── RAW DATA ──

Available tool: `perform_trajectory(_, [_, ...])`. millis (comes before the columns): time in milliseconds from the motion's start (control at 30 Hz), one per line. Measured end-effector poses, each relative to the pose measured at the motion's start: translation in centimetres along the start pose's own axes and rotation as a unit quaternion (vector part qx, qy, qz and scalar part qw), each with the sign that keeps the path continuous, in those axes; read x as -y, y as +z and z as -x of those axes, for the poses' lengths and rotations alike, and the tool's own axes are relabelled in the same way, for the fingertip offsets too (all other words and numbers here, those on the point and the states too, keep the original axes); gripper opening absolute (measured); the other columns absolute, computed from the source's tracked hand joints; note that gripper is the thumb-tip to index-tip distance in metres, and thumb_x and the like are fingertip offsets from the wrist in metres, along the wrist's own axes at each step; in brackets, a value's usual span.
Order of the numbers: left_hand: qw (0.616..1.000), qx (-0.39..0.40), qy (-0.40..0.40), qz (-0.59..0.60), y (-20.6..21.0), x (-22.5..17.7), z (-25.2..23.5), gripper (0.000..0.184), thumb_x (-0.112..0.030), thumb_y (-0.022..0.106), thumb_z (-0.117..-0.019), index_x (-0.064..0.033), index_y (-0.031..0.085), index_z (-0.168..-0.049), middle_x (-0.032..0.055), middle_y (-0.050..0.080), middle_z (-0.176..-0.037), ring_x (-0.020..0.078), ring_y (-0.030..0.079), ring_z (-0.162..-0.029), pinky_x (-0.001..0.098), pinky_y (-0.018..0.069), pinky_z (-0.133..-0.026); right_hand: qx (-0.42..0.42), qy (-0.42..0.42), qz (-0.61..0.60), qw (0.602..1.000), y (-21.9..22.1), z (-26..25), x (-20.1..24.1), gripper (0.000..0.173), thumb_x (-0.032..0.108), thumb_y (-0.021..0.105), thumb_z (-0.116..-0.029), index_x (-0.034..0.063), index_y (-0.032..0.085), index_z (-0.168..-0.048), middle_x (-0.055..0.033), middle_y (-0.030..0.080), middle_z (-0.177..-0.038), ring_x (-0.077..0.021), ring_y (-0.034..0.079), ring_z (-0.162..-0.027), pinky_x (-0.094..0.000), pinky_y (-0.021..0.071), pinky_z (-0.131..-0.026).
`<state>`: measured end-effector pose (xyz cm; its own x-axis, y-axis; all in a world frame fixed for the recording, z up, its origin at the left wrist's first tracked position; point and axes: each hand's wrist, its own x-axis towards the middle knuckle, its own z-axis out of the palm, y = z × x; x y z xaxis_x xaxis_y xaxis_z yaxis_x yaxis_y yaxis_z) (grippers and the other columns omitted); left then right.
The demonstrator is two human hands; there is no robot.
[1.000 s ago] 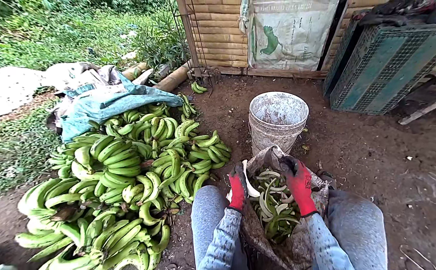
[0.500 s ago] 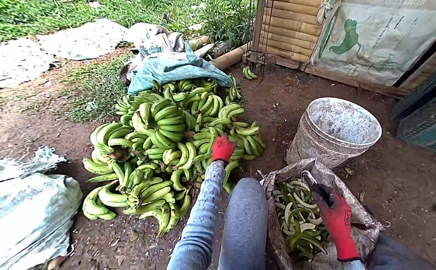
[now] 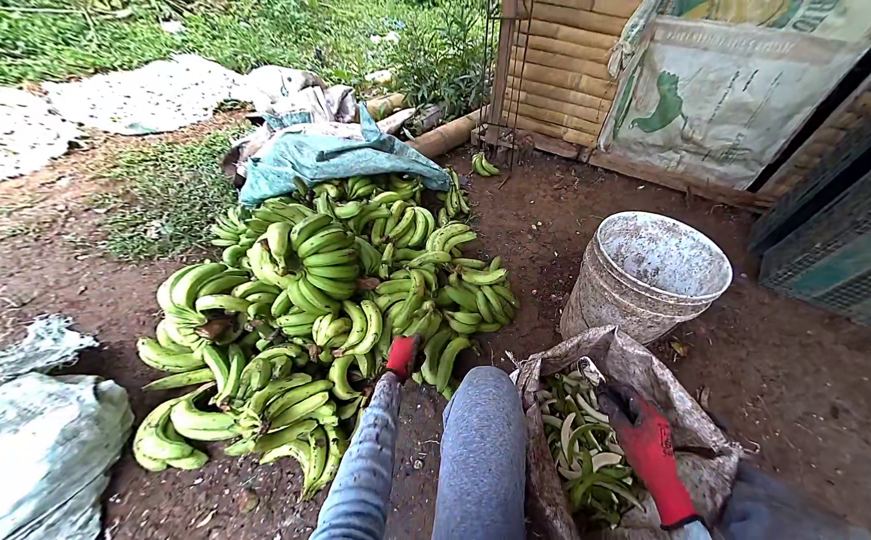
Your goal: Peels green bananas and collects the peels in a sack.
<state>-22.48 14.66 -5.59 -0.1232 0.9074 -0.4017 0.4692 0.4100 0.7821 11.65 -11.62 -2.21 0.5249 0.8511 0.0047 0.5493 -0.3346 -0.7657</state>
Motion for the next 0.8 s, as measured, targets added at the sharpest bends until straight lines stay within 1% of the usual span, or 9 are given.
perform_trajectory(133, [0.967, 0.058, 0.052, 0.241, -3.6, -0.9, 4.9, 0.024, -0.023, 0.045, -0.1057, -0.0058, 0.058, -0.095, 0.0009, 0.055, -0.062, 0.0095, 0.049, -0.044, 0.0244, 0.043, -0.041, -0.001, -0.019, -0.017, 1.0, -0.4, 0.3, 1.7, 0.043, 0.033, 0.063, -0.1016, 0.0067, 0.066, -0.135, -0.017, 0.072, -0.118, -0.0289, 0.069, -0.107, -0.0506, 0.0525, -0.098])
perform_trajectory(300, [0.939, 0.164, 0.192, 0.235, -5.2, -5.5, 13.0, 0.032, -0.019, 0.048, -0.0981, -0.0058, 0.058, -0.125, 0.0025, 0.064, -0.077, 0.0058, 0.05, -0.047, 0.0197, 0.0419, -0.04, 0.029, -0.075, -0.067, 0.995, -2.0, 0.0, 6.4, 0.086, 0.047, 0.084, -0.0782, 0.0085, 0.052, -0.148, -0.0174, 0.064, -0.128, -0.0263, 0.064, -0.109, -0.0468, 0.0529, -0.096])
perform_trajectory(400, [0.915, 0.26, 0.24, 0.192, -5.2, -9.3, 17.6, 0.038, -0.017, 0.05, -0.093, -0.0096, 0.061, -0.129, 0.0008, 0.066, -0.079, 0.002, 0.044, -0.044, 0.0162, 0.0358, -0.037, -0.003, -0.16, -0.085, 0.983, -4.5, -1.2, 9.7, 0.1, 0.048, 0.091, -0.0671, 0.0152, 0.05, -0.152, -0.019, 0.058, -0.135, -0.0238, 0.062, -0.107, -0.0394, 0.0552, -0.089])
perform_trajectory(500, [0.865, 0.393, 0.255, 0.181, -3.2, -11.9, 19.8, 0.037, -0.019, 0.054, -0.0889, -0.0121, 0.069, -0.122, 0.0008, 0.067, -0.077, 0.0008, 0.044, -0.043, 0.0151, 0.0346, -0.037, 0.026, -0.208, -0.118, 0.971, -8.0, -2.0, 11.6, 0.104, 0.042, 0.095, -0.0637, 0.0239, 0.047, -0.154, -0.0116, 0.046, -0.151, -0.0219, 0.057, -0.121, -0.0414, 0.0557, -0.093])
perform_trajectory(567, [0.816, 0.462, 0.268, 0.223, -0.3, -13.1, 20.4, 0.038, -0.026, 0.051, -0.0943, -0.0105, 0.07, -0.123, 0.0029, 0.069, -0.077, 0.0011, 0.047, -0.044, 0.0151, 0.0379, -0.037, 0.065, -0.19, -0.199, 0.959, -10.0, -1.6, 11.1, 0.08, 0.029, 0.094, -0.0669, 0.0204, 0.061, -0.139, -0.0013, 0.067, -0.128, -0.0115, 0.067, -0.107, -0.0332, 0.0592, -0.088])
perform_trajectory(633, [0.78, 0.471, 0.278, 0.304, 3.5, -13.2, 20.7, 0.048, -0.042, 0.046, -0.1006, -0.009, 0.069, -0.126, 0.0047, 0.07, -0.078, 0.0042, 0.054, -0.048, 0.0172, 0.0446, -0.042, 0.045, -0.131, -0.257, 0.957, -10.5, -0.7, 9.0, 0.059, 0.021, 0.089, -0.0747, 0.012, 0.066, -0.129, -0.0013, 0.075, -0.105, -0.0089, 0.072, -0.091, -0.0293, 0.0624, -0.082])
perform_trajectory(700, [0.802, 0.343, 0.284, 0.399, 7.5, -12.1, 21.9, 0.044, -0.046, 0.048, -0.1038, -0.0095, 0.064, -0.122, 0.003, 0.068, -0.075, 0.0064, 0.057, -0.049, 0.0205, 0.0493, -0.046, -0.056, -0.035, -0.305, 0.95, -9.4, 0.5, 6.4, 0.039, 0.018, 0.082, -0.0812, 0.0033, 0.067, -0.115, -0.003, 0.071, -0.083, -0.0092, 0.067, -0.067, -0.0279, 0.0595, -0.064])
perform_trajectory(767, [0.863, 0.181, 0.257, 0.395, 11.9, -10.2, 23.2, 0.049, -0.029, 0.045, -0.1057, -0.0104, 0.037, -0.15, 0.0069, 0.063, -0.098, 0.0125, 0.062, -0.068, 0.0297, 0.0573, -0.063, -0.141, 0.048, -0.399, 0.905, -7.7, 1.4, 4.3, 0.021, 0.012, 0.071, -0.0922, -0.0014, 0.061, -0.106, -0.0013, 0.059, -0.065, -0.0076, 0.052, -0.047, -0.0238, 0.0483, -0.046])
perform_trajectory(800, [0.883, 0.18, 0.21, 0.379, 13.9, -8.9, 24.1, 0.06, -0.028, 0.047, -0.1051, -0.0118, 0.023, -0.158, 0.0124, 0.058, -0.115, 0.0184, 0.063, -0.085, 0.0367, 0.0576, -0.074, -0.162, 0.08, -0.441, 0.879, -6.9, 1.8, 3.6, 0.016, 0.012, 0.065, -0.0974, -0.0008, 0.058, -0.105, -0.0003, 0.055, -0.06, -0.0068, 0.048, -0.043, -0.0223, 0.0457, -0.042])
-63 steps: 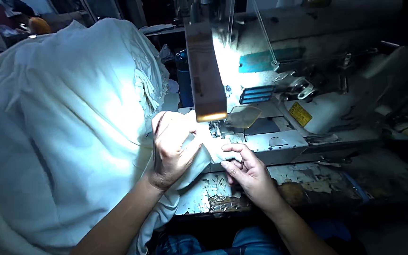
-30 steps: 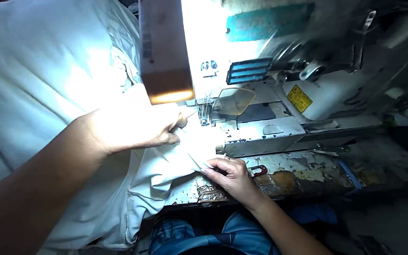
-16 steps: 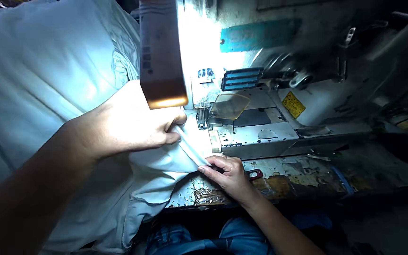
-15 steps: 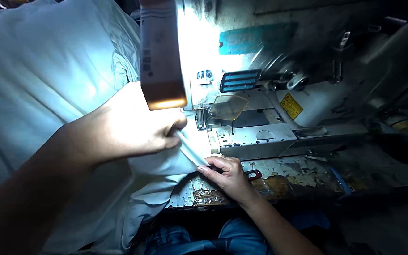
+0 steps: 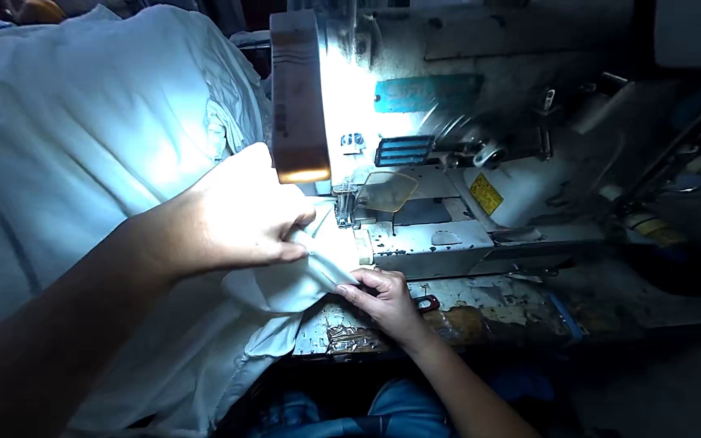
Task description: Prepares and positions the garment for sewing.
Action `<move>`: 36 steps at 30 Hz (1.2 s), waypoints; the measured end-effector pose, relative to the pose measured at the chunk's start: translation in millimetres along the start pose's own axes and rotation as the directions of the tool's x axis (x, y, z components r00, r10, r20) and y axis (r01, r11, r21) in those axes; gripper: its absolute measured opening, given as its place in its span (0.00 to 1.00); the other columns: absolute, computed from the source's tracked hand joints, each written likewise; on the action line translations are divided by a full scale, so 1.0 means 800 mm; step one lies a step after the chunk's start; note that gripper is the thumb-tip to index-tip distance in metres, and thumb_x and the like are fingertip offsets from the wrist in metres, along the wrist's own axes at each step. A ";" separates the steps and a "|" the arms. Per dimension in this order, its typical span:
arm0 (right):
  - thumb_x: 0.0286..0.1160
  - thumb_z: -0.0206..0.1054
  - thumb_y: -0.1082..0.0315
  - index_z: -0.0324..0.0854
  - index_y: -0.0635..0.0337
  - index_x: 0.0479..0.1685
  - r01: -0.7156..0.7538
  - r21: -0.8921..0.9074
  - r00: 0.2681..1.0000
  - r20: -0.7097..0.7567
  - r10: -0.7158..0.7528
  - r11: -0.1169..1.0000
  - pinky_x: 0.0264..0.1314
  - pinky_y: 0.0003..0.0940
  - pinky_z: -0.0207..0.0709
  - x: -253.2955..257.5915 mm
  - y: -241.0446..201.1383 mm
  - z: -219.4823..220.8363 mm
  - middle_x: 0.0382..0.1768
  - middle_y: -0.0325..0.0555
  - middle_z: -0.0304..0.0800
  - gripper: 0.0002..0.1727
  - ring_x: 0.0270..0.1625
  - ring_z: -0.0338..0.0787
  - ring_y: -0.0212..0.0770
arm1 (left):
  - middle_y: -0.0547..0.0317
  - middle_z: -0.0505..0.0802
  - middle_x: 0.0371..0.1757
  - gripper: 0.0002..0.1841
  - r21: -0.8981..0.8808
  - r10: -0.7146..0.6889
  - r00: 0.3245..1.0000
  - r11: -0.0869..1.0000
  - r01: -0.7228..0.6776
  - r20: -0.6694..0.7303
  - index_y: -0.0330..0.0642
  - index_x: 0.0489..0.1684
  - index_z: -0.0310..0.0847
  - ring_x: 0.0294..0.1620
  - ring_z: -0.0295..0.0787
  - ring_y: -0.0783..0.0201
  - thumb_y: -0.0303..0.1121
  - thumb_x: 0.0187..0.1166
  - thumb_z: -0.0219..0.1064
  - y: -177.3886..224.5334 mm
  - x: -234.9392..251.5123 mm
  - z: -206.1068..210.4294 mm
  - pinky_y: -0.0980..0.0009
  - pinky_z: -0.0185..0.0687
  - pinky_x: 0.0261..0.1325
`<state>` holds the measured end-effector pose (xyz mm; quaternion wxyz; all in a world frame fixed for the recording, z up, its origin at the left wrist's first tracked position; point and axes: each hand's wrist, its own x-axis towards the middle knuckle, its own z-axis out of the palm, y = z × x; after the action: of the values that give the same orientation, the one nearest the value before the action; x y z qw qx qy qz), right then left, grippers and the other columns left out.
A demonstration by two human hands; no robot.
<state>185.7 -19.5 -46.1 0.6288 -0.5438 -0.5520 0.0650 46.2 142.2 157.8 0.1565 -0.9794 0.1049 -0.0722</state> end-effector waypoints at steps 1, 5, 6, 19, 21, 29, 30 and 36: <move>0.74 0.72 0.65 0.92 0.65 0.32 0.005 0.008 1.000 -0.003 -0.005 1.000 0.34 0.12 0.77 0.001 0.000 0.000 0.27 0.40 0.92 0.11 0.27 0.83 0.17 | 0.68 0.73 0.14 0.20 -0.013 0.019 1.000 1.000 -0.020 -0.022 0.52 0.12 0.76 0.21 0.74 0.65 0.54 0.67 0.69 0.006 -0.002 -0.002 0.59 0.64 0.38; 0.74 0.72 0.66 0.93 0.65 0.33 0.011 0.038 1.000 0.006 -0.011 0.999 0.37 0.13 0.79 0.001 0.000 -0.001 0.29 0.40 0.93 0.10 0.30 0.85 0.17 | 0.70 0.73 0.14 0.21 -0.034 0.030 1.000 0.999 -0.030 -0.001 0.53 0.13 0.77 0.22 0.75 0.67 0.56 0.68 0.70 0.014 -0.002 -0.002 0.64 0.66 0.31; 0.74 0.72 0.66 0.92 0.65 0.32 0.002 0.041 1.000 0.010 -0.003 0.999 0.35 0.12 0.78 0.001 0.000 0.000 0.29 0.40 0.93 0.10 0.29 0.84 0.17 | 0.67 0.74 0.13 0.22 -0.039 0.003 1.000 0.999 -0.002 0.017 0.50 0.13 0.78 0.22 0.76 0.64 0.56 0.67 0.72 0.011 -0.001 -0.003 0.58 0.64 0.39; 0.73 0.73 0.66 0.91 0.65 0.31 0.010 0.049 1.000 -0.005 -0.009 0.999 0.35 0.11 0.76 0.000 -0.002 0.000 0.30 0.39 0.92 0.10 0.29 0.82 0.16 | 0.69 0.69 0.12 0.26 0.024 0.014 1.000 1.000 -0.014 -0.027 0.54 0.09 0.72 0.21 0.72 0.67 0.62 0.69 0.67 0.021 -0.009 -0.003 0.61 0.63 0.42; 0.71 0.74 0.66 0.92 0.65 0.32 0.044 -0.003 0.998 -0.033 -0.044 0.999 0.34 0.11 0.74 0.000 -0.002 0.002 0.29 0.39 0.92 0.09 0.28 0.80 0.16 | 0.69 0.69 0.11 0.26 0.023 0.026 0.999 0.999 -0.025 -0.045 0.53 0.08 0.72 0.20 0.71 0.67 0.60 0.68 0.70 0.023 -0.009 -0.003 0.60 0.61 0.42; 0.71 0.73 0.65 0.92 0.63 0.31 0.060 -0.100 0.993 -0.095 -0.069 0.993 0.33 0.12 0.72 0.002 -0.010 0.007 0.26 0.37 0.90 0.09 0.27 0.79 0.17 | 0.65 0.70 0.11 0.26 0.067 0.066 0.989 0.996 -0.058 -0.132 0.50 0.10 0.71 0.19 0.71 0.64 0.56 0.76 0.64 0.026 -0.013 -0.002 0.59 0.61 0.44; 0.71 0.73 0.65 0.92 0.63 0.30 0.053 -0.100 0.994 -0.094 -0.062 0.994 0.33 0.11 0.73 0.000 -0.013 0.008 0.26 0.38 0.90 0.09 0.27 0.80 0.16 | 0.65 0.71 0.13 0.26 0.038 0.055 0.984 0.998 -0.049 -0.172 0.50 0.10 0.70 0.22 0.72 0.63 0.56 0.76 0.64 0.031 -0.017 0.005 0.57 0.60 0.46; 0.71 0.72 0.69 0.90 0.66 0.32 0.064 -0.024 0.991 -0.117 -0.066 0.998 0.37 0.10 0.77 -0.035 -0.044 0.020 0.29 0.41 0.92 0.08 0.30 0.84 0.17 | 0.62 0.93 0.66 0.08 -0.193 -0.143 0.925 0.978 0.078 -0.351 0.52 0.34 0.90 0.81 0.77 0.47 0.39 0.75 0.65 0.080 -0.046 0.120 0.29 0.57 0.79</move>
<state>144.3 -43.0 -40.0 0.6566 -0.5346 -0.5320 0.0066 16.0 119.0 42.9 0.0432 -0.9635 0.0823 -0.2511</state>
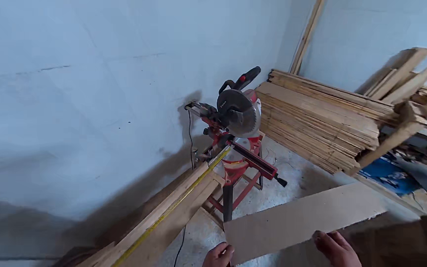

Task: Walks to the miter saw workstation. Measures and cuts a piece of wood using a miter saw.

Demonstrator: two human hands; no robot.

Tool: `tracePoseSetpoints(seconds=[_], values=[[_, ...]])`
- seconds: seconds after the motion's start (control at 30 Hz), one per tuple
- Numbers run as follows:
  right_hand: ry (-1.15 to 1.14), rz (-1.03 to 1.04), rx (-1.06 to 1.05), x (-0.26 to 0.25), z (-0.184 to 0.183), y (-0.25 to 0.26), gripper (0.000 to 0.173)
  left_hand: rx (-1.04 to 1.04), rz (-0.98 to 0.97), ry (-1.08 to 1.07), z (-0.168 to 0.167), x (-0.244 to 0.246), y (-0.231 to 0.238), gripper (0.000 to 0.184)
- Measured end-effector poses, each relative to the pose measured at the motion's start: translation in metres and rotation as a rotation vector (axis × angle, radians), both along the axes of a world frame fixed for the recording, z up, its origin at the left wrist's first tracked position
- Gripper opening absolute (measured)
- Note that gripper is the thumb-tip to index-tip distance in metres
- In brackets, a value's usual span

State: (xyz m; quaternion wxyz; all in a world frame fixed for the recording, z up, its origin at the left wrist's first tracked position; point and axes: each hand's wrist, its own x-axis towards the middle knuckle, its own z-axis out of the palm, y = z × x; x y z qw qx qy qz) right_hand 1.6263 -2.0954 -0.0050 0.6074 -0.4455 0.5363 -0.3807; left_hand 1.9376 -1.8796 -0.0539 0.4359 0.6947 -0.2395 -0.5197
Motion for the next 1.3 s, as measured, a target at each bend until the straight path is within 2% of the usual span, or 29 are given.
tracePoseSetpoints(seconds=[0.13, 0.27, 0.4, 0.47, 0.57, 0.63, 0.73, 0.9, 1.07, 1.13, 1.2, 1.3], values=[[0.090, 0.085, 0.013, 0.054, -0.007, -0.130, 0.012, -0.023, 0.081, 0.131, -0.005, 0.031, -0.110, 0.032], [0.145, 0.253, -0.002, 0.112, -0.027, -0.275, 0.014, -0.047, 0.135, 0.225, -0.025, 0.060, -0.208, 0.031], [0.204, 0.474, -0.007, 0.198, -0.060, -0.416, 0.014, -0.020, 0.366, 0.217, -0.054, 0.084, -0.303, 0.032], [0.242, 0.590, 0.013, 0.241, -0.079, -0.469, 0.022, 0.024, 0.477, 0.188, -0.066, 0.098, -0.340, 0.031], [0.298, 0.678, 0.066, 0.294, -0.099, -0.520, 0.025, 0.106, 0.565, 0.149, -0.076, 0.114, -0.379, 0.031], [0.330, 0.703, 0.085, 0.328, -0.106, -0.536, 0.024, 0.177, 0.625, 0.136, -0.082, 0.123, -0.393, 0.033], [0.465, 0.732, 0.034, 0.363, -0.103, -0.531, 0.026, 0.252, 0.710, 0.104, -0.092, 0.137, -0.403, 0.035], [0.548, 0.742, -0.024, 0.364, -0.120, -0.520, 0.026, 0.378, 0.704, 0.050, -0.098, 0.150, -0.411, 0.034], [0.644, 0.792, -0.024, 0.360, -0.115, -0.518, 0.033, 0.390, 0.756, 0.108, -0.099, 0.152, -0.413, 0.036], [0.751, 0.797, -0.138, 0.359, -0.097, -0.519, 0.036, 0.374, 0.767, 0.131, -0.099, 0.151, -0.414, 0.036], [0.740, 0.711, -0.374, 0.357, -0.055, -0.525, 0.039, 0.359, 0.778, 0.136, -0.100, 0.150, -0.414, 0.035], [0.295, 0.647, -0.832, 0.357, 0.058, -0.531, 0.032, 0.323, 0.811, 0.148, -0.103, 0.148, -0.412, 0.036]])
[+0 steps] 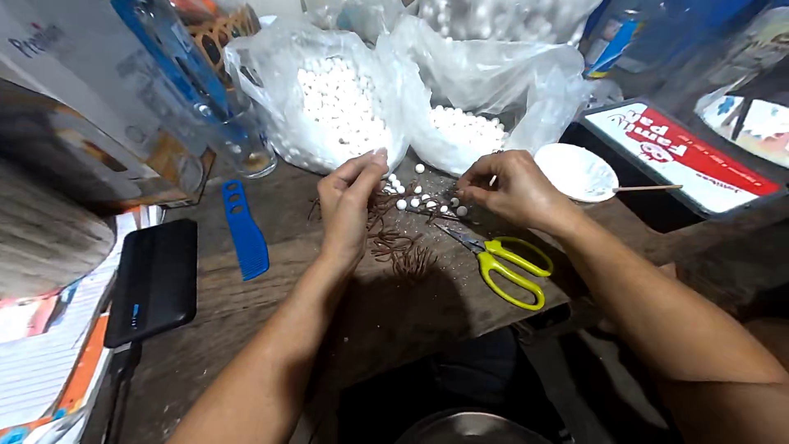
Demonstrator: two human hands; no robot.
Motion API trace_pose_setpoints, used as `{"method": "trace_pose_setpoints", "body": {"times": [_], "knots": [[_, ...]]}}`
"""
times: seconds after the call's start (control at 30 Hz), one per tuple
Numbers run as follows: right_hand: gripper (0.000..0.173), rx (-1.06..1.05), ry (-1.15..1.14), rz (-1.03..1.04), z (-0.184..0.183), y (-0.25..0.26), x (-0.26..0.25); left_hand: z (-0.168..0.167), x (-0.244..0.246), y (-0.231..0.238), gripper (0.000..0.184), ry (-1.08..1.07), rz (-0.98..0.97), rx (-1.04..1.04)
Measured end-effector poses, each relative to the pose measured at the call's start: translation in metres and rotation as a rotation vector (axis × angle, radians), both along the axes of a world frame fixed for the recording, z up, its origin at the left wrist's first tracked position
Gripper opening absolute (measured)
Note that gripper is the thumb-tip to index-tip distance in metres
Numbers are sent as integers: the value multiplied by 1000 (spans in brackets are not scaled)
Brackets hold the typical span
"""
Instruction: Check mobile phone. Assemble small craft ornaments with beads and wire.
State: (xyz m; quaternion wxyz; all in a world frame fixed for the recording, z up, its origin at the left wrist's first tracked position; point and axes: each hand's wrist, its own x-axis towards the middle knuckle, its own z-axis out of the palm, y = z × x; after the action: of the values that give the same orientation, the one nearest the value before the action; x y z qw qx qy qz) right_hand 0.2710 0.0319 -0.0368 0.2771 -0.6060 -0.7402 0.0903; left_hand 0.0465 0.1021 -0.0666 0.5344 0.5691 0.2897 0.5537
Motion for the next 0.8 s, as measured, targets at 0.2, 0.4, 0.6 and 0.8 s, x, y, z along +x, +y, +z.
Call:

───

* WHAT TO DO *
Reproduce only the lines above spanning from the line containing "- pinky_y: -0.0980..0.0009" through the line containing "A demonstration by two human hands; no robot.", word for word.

* FINISHED EXERCISE *
  - pinky_y: -0.0980..0.0009
  - pinky_z: -0.0185..0.0687
  - pinky_x: 0.0261..0.1325
`<state>` holds the measured end-effector pose (xyz mm; quaternion wxyz; all in a world frame fixed for the recording, z up, its origin at the left wrist's first tracked position; point and axes: each hand's wrist, its own x-axis towards the middle knuckle, its own z-axis out of the palm, y = z × x; after the action: of the values that give the same orientation, the one nearest the value before the action; x y z qw qx qy qz), right then left, grippers and the other columns left out.
A demonstration by two human hands; no robot.

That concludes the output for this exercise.